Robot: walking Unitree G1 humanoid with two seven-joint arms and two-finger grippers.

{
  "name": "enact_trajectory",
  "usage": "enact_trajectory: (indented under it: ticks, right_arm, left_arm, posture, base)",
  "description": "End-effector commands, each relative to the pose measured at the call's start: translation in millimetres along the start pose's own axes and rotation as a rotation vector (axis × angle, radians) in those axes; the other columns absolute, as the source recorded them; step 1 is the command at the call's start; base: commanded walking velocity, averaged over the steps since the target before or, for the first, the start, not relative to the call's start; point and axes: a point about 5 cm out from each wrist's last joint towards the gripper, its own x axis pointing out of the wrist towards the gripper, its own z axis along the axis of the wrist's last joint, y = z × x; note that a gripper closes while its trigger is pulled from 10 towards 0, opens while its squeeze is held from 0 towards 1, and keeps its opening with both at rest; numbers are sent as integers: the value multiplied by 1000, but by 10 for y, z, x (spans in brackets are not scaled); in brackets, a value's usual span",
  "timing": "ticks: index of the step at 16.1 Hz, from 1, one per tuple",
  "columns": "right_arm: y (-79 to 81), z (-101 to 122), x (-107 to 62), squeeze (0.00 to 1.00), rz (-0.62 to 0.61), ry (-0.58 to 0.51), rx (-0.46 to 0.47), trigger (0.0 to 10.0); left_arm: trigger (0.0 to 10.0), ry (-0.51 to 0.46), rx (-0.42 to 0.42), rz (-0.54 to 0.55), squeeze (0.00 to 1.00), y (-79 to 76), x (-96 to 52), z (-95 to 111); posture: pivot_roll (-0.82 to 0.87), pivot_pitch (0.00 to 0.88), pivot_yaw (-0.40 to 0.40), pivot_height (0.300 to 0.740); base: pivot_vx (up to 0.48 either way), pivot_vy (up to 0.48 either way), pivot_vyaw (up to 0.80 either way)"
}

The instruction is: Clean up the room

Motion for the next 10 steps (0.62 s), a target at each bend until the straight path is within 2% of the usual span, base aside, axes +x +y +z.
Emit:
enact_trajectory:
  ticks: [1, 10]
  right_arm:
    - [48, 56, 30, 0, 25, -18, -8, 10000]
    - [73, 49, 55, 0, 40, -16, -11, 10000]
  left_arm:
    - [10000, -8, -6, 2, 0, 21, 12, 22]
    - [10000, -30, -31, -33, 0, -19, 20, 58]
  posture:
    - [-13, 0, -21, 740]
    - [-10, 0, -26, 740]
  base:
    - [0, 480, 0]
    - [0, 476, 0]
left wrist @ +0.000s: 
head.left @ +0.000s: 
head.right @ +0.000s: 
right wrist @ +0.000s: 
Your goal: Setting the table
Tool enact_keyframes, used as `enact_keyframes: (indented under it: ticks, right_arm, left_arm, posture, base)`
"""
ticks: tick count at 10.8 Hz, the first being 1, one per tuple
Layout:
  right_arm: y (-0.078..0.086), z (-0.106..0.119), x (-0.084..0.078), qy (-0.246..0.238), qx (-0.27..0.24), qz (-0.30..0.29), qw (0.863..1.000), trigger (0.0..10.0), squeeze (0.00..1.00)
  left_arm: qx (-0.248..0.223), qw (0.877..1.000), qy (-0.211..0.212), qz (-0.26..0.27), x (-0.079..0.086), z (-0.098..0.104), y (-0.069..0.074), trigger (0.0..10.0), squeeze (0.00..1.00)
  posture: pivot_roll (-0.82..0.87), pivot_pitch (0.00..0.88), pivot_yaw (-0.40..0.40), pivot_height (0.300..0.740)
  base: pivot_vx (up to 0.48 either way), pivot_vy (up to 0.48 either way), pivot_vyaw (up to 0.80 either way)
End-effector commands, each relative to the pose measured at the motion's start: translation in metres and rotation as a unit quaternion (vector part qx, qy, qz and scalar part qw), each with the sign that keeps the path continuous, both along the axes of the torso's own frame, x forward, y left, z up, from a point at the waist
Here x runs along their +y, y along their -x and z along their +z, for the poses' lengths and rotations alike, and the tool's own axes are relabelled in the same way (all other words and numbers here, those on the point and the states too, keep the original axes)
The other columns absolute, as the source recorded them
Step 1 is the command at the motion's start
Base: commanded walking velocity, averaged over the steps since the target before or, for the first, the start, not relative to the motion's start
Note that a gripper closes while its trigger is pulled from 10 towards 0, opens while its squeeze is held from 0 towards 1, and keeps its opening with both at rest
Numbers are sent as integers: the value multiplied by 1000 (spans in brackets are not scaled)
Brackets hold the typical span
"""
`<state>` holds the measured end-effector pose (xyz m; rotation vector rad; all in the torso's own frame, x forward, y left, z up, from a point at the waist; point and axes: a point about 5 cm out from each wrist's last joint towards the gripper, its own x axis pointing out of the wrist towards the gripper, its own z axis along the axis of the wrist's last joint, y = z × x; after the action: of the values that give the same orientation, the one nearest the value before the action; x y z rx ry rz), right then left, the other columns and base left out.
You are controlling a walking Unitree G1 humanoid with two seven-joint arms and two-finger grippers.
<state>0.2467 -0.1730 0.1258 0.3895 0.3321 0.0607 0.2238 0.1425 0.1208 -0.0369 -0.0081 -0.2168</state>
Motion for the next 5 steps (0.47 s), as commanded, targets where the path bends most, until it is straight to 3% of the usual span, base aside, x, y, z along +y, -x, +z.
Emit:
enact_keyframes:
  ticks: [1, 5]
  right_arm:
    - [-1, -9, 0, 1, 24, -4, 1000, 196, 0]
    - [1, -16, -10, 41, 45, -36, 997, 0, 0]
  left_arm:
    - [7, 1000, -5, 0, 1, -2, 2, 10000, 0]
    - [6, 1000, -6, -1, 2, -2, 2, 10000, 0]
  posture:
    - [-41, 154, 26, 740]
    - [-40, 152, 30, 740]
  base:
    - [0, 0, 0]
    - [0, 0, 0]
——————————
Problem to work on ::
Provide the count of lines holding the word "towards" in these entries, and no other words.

Reply to the task ::
3